I will also say that a big part of what led to my own situation was a lack of satisfaction at home. I felt unloved and unwanted in a near sexless marriage in which she had not offered so much as a kiss hello or goodbye in years. Feeling unwanted takes a toll on a man (or woman). I didn't know how to get what I needed at the time, which made me feel even more inadequate. Hopefully you can help him to help himself.


----------



## curious2

I agree with Dover in that he is severely deppressed and ashamed. Things keep piling on and he can't dig himself out. He is in a downward spiral. On top of the depression that is making him stagnant, he is feeding his main fear....losing you and that fear is driving him to act in ways that will cause him to lose you and make that fear a reality. 

He feels like a total failure and is terrified that he will lose you once you gain the independence a new career will give you so he is sabotaging you.You have encouraged him to get help, offered suggestions to problems and he doesnt budge. 

Maybe its time for an ultimatum...get yourself help or you will lose me. Make him see how this is hurting him, you and your family, how you are scared for the future. Remind him of all his past accomplishments, that you love and believe in him but he needs help now. It might just be the kick in the butt he needs. 

Whatever you do, dont let him stop you from reaching your goals. Its sad, but you cant go under with him. If he refuses to do what he has to in order to help himself, what choice do you really have?


----------



## EleGirl

I agree with the others that depression and shame are a large part of what he is going through.
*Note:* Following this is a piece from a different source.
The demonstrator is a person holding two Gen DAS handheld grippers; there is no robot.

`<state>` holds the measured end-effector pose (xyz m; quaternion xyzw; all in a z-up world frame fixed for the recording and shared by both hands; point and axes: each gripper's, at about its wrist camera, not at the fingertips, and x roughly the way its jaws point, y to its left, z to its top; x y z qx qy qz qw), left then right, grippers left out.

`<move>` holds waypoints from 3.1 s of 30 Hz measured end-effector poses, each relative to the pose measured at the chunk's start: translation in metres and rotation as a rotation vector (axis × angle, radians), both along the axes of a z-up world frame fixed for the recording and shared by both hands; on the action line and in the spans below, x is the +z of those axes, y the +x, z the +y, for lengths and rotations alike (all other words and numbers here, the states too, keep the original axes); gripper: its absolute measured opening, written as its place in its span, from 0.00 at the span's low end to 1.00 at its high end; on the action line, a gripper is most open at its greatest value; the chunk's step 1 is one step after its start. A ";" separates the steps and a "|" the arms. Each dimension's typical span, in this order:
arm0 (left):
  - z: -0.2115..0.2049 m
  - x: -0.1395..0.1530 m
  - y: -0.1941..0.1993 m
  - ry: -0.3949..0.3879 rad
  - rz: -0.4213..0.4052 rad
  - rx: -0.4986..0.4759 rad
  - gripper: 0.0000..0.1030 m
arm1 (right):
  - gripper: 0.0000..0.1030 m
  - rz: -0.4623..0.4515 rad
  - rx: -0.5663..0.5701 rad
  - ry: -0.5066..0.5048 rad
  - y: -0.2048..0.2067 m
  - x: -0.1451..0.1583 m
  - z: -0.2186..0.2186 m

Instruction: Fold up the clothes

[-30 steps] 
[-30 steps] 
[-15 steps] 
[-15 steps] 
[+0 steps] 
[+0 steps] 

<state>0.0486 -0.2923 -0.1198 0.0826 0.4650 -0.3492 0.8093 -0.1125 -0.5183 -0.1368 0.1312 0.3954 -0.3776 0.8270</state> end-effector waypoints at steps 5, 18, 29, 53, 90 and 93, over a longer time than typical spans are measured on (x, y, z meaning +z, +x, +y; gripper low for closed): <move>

My husband did something similar in that he lost his 6 figure job and could not find a new one. So he gave up and became a recluse who did nothing put play computer games and surfed the web for sex sites.

We are divorced now. I got him to go back to school. He’s in his second semester and doing very well. He is getting a new degree so only has to do less than 2 years to finish. But this way he will have fresh skills to go into the job market.

You cannot make your husband change. The only thing you can do is to change the way you interact with him.


----------



## KeepLoveGrowing

I am in line with everyone's opinions on the cause. You can't fix this for him - depression is very personal and has to be beaten from the inside out. An ultimatum or playing hard ball may help. Marriage counselling or personal counselling for him may help.


----------



## Carisma

Thank-you for all your responses. As it turns out, I am pretty sure you are right about it taking away his confidence to get laid off. I have been so frustrated the last little while that he won't just DO something. But when I look back, I think of the strong, confident man I married who was a MAN if you know what I mean. Now he is just easily overwhelmed, doesn't like to make decisions etc. I try to encourage him and build him up all the time. I tell him I appreciate how hard he works for our family - he could have just done the unemployment thing and never gone beyond that but he immediately got another job, just not one that is making use of his education. I find that to be extremely frustrating. I am sure it does come through to some degree.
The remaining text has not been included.